One big reason critics got missile defense wrong was that they didn’t understand the technological advances that were making it possible to “hit a bullet with a bullet”. No, the basics of rocketry and aerodynamics haven’t changed much in recent years. But the key to hitting a bullet with a bullet isn’t building a faster or more maneuverable rocket — it’s figuring out where the target is going to be. Advances in detection technology — better sensors, and especially better software to process the signals from sensors — have made it a lot easier to observe a missile’s trajectory to a high degree of precision. Therefore it has become more feasible to predict exactly where it’s going to go, so you can get an interceptor there first.
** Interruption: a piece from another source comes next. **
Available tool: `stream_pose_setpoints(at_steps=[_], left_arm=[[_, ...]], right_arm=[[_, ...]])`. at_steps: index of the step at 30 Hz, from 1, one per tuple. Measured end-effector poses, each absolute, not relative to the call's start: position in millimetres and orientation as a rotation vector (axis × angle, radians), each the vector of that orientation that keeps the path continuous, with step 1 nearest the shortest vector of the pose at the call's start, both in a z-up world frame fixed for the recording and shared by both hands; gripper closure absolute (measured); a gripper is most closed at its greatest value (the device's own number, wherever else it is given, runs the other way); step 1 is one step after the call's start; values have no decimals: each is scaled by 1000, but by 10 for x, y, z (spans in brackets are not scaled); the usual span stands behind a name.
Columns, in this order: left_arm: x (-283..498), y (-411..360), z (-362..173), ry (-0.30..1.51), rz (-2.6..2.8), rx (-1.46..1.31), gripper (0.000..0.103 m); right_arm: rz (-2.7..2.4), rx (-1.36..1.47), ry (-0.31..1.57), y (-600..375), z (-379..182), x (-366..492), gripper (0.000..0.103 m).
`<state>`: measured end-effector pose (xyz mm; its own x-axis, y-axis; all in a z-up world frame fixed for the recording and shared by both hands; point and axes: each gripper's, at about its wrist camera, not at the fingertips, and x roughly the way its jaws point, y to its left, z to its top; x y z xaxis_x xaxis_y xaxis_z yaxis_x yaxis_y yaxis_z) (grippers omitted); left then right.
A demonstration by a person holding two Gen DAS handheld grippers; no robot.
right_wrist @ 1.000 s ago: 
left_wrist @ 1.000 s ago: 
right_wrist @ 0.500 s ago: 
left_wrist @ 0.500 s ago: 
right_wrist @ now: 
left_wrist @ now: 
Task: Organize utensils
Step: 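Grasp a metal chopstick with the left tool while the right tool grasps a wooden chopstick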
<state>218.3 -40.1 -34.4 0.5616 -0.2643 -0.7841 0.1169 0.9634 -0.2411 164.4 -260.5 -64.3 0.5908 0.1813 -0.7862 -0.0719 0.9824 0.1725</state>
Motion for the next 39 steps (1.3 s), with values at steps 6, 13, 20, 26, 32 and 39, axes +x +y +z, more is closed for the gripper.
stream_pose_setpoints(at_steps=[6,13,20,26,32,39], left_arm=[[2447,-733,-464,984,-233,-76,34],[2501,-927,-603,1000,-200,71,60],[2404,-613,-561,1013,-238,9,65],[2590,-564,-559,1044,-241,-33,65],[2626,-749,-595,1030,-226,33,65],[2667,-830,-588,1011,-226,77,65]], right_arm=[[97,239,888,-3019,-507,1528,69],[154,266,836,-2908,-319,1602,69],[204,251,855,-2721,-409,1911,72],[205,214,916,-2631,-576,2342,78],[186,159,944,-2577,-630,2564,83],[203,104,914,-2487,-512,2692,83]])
In other words, you didn’t even know what you didn’t know. How perfectly typical.
Why didn’t critics realize the central importance of detection software, and how fast it was improving? Well, because they’re not experts in the field. This isn’t a knock against them, or a demand that they “stay in their lane” — if you’re a writer who writes about politics and policy and budget priorities, you pretty much have to have an opinion on defense spending, because it’s a big and important part of the budget. No writer can be an expert on everything (except Brian Potter, but he’s one of a kind). So instead, as a writer, you go looking for domain experts to explain things to you, or at least point you to some good reading material so you can teach yourself the basics.
Would that it were so. No, what you and your insufferable “journalist” ilk always and forever do instead is simply assume a mantle of expertise your knowledge and experience can in no wise support, scold your political opponents as if they were semi-retarded puppies who have just piddled on the rug again, declare another “victory,” and then move on to the next topic you know precisely jack and shit about. Lather, rinse, repeat, ad infinitum ad nauseum.
Then, decades hence, after the raucous accolades from your equally pig-ignorant celebrity admirers have finally died away, the microscopically tiny handful of you possessed of even a wafer-thin scrim of honesty and integrity get to write another non-apology-apology like the above.
And that’s about it for me, I refuse to subject myself to another syllable of this self-serving twaddle. Those of you who wish to peruse the rest of the author’s rotgut self-justification, lame explication, and blame-shifting blather are perfectly free to do so, although I recommend against it.